Don’t be surprised when you bring your research findings to a policy analyst and they don’t jump at making changes. Design research may shed light on a problem within your scope, but addressing that problem may create problems for other actors. Policy analysts need to think about balancing conflicting priorities in ways that designers don’t deal with.
Taking a systems view to your problem can feel challenging as a designer (especially working at a product level), but it will help you understand the complex environment policy analysts are immersed in and better appreciate their perspectives.
By zooming out and understanding this larger landscape, you may even find new opportunities that your design can leverage. And by bringing this understanding to the table, you’ll show the policy team that you understand the constraints and considerations they face.
3. Question the intent, not the policy
A sure-fire way to create conflict with a policy team is to call out ‘bad policy’. You may discover a policy that seems ineffective, inefficient, or outdated. If you immediately try to change this policy, analysts will get resistant and defensive.
Every policy statement has a particular reason for its existence. If you discover something weird in policy, start with questioning and understanding the intent.
Ask questions like:
- Why does this policy exist?
- How does it align with the problems and outcomes described earlier?
- What are you hoping to achieve?
- Is it attempting to mitigate a known problem?
- Is it a perceived problem?
- Does this problem still exist?
If a policy team can’t answer these questions, this is a great chance to introduce the role user research can have in a policy making process.

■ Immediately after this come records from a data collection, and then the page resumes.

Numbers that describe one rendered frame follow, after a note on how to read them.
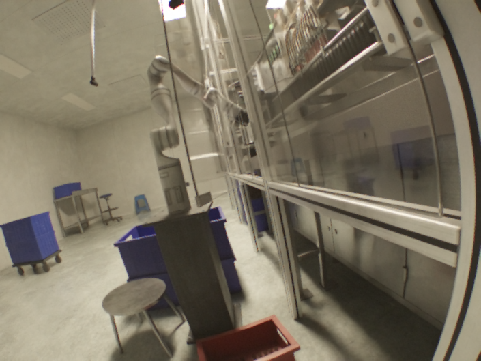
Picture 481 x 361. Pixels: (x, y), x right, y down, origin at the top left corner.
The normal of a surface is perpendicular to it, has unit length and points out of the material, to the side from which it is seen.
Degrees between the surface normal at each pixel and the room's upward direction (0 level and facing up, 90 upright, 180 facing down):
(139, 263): 90
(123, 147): 90
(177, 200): 90
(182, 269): 90
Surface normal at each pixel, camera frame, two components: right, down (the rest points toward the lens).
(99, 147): 0.13, 0.05
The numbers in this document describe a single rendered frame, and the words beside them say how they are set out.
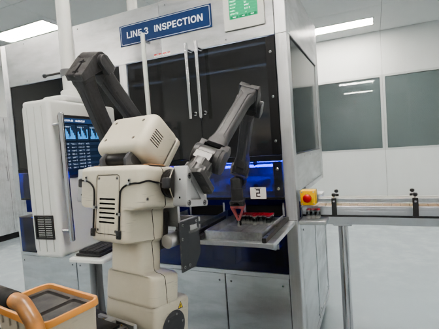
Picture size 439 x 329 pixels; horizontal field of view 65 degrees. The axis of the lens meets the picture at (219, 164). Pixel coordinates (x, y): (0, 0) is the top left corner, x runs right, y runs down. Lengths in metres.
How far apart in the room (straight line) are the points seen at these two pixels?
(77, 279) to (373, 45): 5.49
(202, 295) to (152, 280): 1.03
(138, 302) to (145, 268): 0.10
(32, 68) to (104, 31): 0.66
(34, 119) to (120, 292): 0.98
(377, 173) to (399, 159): 0.40
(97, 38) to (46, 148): 0.87
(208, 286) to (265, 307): 0.33
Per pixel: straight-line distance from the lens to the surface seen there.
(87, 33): 2.44
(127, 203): 1.00
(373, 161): 6.30
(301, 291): 1.88
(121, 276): 1.18
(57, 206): 1.80
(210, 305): 2.10
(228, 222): 1.75
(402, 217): 1.84
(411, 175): 6.35
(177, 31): 2.04
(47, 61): 2.67
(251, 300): 1.98
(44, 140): 1.81
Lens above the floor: 1.27
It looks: 3 degrees down
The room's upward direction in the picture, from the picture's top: 4 degrees counter-clockwise
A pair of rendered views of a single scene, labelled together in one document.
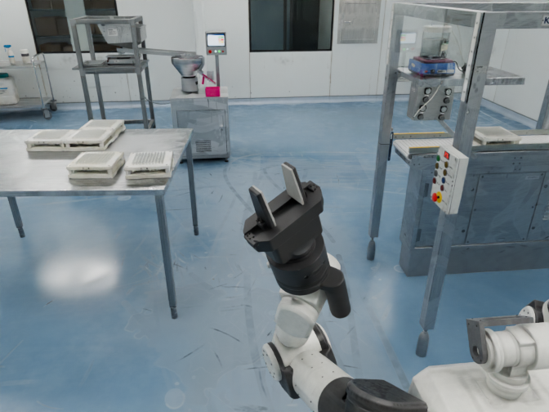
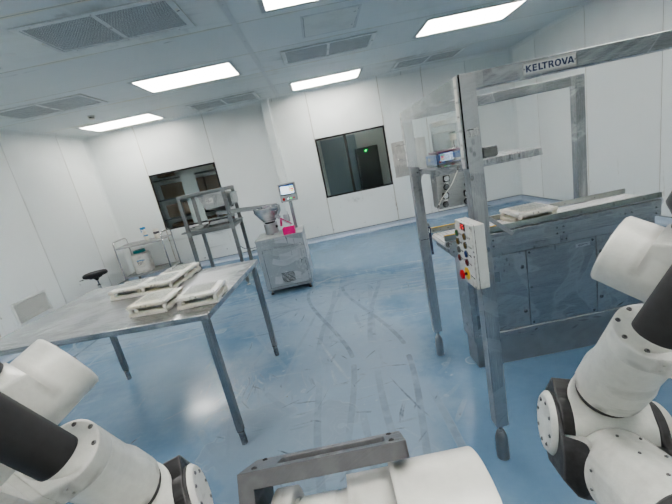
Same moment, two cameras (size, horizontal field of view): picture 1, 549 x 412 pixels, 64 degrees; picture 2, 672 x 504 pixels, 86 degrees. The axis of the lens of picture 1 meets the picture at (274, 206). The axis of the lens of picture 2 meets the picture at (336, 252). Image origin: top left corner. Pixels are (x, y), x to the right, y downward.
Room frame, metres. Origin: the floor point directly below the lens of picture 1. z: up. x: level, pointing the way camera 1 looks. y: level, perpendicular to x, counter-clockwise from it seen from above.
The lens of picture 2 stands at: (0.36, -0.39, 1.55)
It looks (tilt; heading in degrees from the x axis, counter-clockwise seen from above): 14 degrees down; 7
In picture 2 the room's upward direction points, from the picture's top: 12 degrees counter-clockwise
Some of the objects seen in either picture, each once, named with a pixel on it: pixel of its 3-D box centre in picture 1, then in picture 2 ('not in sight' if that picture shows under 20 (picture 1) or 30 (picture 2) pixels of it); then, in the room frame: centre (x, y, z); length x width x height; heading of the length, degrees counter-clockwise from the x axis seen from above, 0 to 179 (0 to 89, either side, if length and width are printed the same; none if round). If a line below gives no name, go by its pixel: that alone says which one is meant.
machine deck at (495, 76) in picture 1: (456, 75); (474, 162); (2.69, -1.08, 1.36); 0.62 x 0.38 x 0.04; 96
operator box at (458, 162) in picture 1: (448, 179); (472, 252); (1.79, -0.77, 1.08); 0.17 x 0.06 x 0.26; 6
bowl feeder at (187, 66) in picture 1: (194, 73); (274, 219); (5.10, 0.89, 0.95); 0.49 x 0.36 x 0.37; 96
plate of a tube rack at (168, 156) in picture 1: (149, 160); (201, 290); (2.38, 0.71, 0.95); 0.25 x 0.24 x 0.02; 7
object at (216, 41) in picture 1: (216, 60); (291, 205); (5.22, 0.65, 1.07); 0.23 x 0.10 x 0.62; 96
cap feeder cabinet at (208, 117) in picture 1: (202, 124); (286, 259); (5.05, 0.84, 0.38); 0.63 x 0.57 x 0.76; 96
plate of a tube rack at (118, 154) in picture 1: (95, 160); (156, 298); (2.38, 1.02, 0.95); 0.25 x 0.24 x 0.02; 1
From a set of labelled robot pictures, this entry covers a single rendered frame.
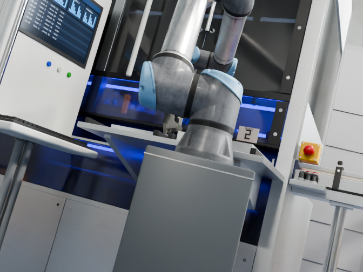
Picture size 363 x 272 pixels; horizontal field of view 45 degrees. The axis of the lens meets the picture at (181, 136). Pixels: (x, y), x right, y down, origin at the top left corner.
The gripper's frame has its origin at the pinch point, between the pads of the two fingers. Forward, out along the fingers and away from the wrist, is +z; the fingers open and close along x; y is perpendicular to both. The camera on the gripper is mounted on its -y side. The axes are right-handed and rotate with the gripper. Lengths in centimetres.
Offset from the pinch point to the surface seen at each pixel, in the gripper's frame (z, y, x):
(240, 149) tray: 4.2, 38.1, -22.2
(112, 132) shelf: 7.1, -7.5, -25.0
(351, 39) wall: -227, 23, 383
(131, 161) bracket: 13.6, -12.0, 0.5
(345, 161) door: -73, 43, 385
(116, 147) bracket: 10.5, -11.9, -13.0
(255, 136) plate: -8.2, 31.6, 15.1
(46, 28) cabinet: -30, -54, -23
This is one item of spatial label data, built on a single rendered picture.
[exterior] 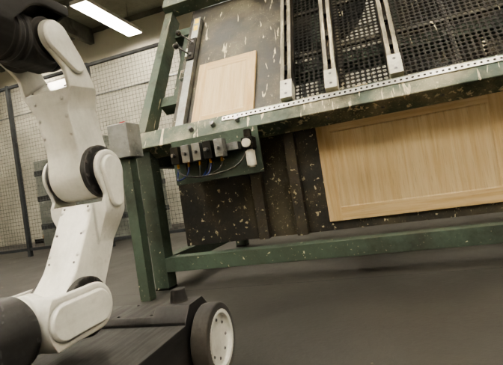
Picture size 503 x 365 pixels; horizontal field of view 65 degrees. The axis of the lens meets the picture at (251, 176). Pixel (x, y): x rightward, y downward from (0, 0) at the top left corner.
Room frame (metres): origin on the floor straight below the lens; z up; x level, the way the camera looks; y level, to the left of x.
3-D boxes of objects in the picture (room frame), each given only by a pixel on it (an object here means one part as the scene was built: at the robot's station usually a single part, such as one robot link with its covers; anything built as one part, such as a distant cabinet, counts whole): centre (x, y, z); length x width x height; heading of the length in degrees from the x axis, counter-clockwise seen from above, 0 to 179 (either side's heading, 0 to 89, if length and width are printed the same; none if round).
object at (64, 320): (0.93, 0.51, 0.28); 0.21 x 0.20 x 0.13; 162
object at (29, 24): (0.97, 0.49, 0.94); 0.14 x 0.13 x 0.12; 72
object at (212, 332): (1.12, 0.17, 0.10); 0.20 x 0.05 x 0.20; 162
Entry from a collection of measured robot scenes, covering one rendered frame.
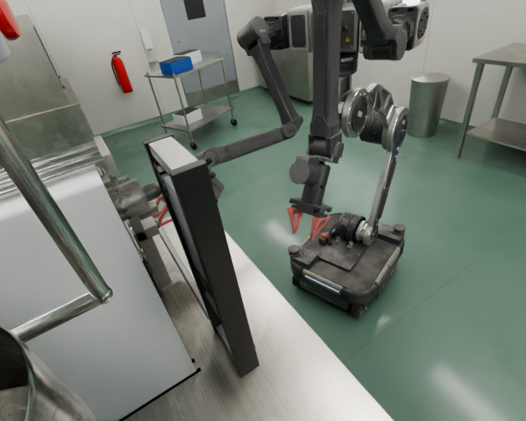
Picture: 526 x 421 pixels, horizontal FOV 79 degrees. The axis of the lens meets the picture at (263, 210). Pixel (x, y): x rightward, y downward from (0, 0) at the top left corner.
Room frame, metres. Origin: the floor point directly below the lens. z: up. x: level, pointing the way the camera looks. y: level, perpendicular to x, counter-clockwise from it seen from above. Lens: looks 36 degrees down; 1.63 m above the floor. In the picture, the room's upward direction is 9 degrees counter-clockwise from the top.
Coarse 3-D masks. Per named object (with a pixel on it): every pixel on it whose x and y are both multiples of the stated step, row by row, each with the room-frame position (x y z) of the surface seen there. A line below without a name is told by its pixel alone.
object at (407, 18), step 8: (392, 8) 1.10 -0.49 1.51; (400, 8) 1.09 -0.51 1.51; (408, 8) 1.08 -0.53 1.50; (416, 8) 1.05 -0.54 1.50; (392, 16) 1.07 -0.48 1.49; (400, 16) 1.05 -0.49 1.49; (408, 16) 1.06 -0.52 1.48; (416, 16) 1.05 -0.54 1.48; (408, 24) 1.03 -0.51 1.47; (416, 24) 1.06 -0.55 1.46; (408, 32) 1.03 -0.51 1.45; (408, 40) 1.06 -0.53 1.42; (408, 48) 1.06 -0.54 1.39
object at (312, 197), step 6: (306, 186) 0.70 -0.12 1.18; (318, 186) 0.69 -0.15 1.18; (324, 186) 0.70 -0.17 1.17; (306, 192) 0.69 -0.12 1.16; (312, 192) 0.69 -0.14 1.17; (318, 192) 0.68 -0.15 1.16; (324, 192) 0.70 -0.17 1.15; (294, 198) 0.72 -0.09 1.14; (300, 198) 0.73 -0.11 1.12; (306, 198) 0.69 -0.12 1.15; (312, 198) 0.68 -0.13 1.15; (318, 198) 0.68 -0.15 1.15; (306, 204) 0.67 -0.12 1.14; (312, 204) 0.67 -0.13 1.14; (318, 204) 0.68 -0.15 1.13; (318, 210) 0.65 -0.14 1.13; (324, 210) 0.65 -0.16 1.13; (330, 210) 0.67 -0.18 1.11
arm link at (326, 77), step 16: (320, 0) 0.75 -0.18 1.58; (336, 0) 0.74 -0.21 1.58; (320, 16) 0.75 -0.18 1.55; (336, 16) 0.75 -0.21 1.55; (320, 32) 0.75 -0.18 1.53; (336, 32) 0.75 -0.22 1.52; (320, 48) 0.74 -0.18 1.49; (336, 48) 0.75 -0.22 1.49; (320, 64) 0.74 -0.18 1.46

By understanding the intention behind a policy you can work with an analyst from a common starting place. Linking intent with your shared outcomes means you are no longer focused on the policy analyst’s work.
4. Align your work to strategic initiatives
This tip is all about understanding what policy analysts value, and how you can use strategic priorities and initiatives of the government (or department) to your advantage.
I’ll use ‘Red Tape Reduction’ as an illustrative example.
Red tape is anything that citizens and businesses are required to do when interacting with the government and usually doesn’t provide value. Red tape increases time, costs, and frustration when interacting with the government.
You need to provide proof of payment even though we have that payment record? Red tape.
Collect a bunch of information that no one uses? Red tape.
Wait 90 days to receive a benefit? Red tape.
Governments love cutting ‘red tape’. You’ll find red tape reduction initiatives in nearly every province, territory, and federal government.
For some governments, this cutting is a central priority and all departments are mandated to demonstrate how red tape is being reduced by an actual number count. Therefore, policy analysts and their executives really care about it.
This can become a strategic lever in your work.
For example, you may have conducted research with users and found a frustrating step in the process. You’ve figured out a way to omit that step, but it requires a change in policy.
Convincing a policy team to change this policy because it will improve the user’s experience is not always a convincing argument. Framing the change around reducing their red tape reduction count will land much better.
Different governments and departments will have various strategic initiatives. Find these and use them to your advantage.
Conclusion
For designers to be successful in the public service, they need to understand how their work fits within a larger context outside of the delivery team. Until policy becomes an embedded member in digital government delivery, the designer will continue to be a key bridge between these worlds. Knowing how to effectively work with these teams will increase the success of your service design.